▸ Task to carry out
For each record, copy the text exactly and omit any picture it holds.

▸ Entries provided
--

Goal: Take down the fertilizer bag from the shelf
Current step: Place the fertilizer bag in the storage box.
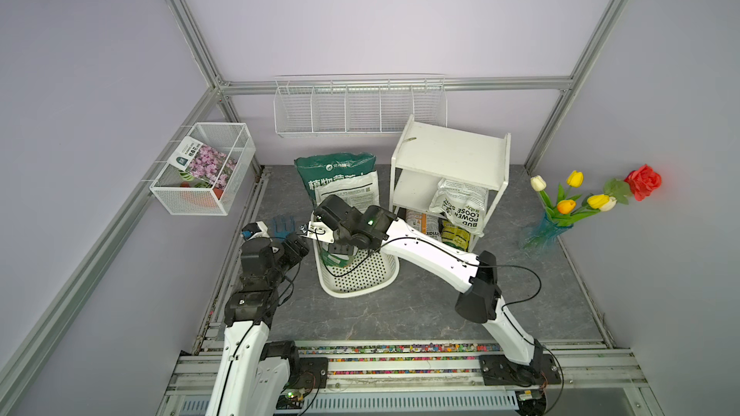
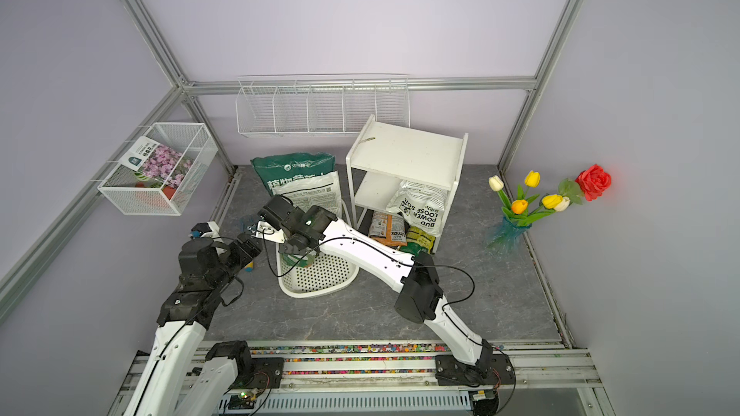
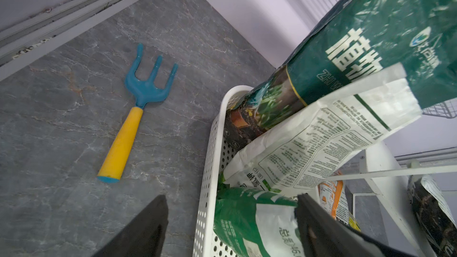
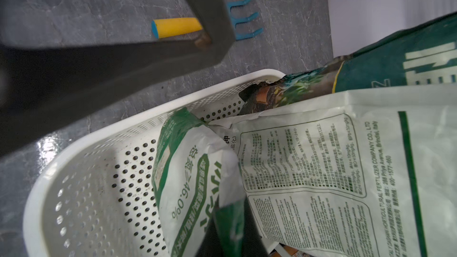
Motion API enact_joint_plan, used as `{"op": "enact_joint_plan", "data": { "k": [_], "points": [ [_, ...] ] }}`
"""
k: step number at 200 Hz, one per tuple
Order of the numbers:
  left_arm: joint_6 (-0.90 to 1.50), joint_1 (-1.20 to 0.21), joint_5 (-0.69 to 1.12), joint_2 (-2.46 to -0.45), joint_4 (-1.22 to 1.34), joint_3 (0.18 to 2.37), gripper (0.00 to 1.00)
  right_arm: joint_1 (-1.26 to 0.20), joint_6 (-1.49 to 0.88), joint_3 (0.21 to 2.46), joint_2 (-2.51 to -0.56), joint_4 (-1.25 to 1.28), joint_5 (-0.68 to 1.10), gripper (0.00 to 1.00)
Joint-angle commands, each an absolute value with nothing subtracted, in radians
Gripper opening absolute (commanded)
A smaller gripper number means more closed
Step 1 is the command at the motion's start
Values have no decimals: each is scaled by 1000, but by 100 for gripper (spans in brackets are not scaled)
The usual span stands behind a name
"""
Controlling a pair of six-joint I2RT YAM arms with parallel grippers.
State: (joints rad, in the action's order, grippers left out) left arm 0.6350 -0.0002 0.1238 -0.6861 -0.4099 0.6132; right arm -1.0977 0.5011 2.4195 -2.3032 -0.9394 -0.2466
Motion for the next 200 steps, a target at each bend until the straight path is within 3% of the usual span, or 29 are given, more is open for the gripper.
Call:
{"op": "enact_joint_plan", "data": {
  "k": [1,37,75,83,104,126,155,200],
  "points": [
    [646,0,114,-677,-408,622,84,-1099,466,2465,-2328,-911,-284,0],
    [632,0,92,-690,-409,634,85,-1070,382,2405,-2317,-868,-172,0],
    [626,0,74,-701,-422,641,85,-1021,227,2303,-2267,-727,58,0],
    [624,0,71,-702,-423,643,85,-1017,208,2293,-2265,-709,77,9],
    [620,0,65,-702,-425,644,85,-1010,184,2290,-2265,-689,113,44],
    [613,0,65,-708,-425,647,85,-1006,169,2272,-2239,-663,136,65],
    [602,0,66,-721,-424,656,85,-1004,183,2225,-2181,-615,71,71],
    [597,0,117,-773,-410,676,85,-964,203,2189,-2088,-588,48,72]
  ]
}}
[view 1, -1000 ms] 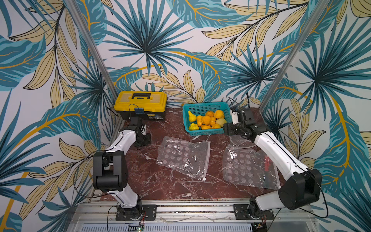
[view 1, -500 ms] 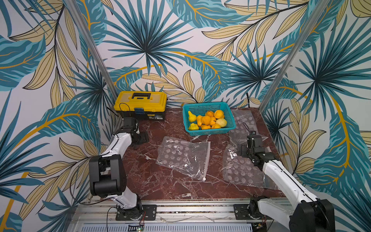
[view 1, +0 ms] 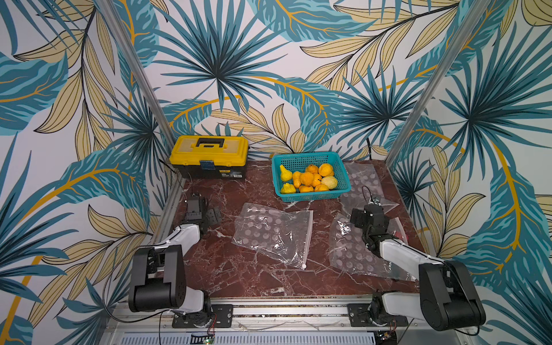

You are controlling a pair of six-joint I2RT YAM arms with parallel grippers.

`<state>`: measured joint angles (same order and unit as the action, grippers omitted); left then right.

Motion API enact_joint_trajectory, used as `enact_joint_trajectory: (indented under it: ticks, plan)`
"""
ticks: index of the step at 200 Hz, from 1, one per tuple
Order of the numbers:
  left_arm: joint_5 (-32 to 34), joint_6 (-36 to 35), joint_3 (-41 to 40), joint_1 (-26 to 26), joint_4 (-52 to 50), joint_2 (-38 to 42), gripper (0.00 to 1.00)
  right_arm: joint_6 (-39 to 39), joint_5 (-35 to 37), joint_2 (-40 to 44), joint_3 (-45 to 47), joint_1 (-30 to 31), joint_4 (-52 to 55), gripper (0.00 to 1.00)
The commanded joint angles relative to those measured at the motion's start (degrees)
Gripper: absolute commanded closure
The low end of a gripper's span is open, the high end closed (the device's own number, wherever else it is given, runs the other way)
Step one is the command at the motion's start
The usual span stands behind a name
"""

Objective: Open the zip-top bag and take out the pear
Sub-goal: Reset both arms

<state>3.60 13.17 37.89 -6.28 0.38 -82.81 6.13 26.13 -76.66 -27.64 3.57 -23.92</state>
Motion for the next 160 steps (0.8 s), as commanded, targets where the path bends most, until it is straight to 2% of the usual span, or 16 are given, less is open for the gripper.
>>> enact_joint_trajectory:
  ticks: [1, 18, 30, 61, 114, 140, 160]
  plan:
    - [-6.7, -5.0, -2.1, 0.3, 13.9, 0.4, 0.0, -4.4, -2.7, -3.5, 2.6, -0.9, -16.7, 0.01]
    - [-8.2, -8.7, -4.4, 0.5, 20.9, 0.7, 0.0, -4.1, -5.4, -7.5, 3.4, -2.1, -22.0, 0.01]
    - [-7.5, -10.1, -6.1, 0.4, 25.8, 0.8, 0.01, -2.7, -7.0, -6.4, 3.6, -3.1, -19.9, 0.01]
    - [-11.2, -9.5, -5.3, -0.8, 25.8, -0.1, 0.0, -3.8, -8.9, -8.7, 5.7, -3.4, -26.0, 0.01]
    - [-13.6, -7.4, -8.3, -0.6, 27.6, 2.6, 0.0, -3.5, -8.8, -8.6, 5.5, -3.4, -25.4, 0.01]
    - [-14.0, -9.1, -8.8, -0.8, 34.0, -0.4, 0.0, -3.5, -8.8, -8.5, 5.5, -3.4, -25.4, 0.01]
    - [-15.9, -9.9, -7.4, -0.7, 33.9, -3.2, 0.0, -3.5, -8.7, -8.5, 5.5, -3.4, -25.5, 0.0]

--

▸ Completed task
Goal: Take down the fertilizer bag from the shelf
Current step: Place the fertilizer bag in the storage box.
Motion API enact_joint_plan, used as `{"op": "enact_joint_plan", "data": { "k": [_], "points": [ [_, ...] ] }}`
"""
k: step number at 200 Hz, one per tuple
Order of the numbers:
  left_arm: joint_6 (-0.90 to 1.50), joint_1 (-1.20 to 0.21), joint_5 (-0.69 to 1.12), joint_2 (-2.46 to -0.45), joint_4 (-1.22 to 1.34), joint_3 (0.18 to 2.37), gripper (0.00 to 1.00)
  right_arm: joint_1 (-1.26 to 0.20), joint_6 (-1.49 to 0.88), joint_3 (0.21 to 2.46), joint_2 (-2.51 to -0.56), joint_4 (-1.25 to 1.28), joint_5 (-0.68 to 1.10), gripper (0.00 to 1.00)
Joint-angle commands, each an absolute value with nothing subtracted, in radians
Gripper opening absolute (commanded)
A smaller gripper number means more closed
Step 1 is the command at the motion's start
Values have no decimals: each is scaled by 1000, but by 100 for gripper (spans in brackets are not scaled)
The usual span stands behind a name
"""
Controlling a pair of six-joint I2RT YAM arms with parallel grippers.
State: (joints rad, in the action's order, grippers left out) left arm 0.6350 -0.0002 0.1238 -0.6861 -0.4099 0.6132; right arm -1.0977 0.5011 2.4195 -2.3032 -0.9394 -0.2466
Motion for the next 200 steps, a target at each bend until the straight path is within 3% of the usual span, or 29 are given, more is open for the gripper.
Call:
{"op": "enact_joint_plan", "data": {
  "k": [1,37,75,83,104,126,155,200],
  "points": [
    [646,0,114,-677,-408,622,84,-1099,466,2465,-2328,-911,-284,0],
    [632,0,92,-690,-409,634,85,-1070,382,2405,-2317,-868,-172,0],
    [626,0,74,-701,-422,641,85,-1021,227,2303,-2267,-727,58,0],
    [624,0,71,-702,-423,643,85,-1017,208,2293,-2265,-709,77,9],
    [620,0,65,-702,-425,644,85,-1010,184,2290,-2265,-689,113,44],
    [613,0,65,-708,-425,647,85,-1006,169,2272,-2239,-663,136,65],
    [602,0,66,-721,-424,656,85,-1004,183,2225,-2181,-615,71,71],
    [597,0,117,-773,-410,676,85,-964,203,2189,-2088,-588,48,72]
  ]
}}
[view 1, -1000 ms] 
[view 1, -500 ms] 
[view 1, +0 ms] 

You are controlling a pair of six-joint I2RT YAM arms with parallel grippers.

`<state>`: measured joint angles (same order and unit as the action, grippers omitted); left then right.

Motion API enact_joint_trajectory, used as `enact_joint_trajectory: (indented under it: ticks, plan)`
"""
ticks: index of the step at 200 Hz, from 1, one per tuple
Order of the numbers:
  left_arm: joint_5 (-32 to 34), joint_6 (-36 to 35), joint_3 (-41 to 40), joint_1 (-26 to 26), joint_4 (-52 to 50), joint_2 (-38 to 42), gripper (0.00 to 1.00)
  right_arm: joint_6 (-39 to 39), joint_5 (-35 to 37), joint_2 (-40 to 44), joint_3 (-45 to 47), joint_1 (-30 to 31), joint_4 (-52 to 55), gripper (0.00 to 1.00)
The commanded joint angles relative to those measured at the motion's start (degrees)
Gripper: absolute commanded closure
The low end of a gripper's span is open, the high end closed (the device's own number, wherever else it is given, runs the other way)
Step one is the command at the motion's start
The usual span stands behind a name
"""

Objective: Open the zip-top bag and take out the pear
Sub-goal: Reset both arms

<state>3.60 13.17 37.89 -6.28 0.38 -82.81 6.13 26.13 -76.66 -27.64 3.57 -23.92</state>
Motion for the next 160 steps (0.8 s), as commanded, targets where the path bends most, until it is straight to 2% of the usual span, or 16 are given, less is open for the gripper.
>>> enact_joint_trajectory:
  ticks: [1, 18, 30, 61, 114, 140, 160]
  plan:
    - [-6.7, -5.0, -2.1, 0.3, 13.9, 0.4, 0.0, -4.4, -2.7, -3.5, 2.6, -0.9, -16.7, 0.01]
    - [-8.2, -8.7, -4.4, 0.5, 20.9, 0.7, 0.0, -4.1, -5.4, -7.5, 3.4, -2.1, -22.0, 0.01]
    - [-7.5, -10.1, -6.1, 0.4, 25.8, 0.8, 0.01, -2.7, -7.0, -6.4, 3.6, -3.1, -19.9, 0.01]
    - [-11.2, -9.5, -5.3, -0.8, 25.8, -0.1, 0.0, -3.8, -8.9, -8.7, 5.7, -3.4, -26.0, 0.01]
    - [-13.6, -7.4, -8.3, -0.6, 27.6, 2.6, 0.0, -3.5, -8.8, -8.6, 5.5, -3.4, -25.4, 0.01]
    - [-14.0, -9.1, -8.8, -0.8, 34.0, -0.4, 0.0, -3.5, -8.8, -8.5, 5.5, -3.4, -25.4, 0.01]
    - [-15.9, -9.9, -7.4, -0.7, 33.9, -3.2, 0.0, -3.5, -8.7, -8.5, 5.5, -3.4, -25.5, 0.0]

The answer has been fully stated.